Added President Rucker Snead, “It all comes from money raised right here. We get some (grant) money nationally, but for the most part it’s all money raised right here.”

Of note this is an all-volunteer board trying to raise $60,000 for this fiscal year, and as much as 95 percent of what is raised will be shared between 22 local nonprofits.

In late January, the board, having raised a little more than $48,000, gave out $45,000 to its 22 partners — the most the group has been able to give out at one time in years, Snead said at the time.

Locally, United Way funds have gone toward everything from putting a roof on a community building, to helping community group’s keep their lights on, to providing meals. The fact they have been able to help with so much has made the group reluctant to specify where and what its monies can go toward.

“We’re serving folks with a wide variety of needs,” Snead said. “We’re certainly meeting some far-reaching needs. We are helping some folks in our community.”

Earlier this month, Juanita M. Giles, executive director of Virginia Children’s Book Festival, contacted the United Way via email to say “Your gift has already made an impact.”

“Your kindness supports our fifth anniversary festival and helps us reach more children than ever before,” she said.

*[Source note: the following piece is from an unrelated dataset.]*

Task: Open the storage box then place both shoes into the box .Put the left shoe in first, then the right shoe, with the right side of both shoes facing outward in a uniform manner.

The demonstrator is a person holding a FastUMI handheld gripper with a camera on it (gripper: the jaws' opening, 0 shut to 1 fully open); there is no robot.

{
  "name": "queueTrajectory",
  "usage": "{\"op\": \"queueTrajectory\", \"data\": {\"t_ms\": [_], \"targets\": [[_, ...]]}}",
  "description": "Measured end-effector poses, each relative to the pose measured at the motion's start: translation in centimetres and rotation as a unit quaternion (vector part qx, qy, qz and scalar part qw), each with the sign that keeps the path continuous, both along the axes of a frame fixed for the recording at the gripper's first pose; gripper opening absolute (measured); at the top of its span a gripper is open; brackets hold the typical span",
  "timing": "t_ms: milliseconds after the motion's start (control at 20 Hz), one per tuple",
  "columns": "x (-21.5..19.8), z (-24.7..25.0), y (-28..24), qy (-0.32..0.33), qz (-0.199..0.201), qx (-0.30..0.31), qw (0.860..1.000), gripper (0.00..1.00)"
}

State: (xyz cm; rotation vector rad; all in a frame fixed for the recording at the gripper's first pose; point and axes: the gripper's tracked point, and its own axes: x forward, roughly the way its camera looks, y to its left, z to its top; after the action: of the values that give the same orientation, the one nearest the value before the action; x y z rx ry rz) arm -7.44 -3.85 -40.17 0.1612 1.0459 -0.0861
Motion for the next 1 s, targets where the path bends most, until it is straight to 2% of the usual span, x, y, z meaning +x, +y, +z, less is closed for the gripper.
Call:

“Your generosity enables us to look beyond the challenges of our rural area and put our full effort and heart into creating lifelong readers in Southside and all of Virginia, the population we serve together. We are deeply humbled and privileged to be part of a larger movement in Southside — the community that is in the center of our mission.

“Our current and future success of providing inspiration and opportunity is made possible only by the continued generosity of our community.

In the coming year, Giles said, the festival plans to launch more outreach, as well as provide programming for adults interested in becoming children’s authors.

Meanwhile, Kerry Mossler said she wishes more local businesses would follow the lead of her employer, Centra Southside Community Hospital, and do paycheck deductions. Centra has been a major financial supporter of the United Way.

“That raises a lot,” she said.

The United Way is gearing up for its signature fundraising event – the second annual the Great Farmville Duck Derby, to be held Saturday, May 3, at Riverside Park in conjunction with the Heart of Virginia Festival. All proceeds will benefit the United Way’s partners.

Plans call for 2,000 plastic ducks to be sold and raced down the Appomattox River.

Same as last year, owner of the first place duck will receive $1,000; the second-place duck, $500; and the third-place duck, $250.

Ticket sales kicked off Wednesday, Feb. 13, at the Fishin’ Pig restaurant.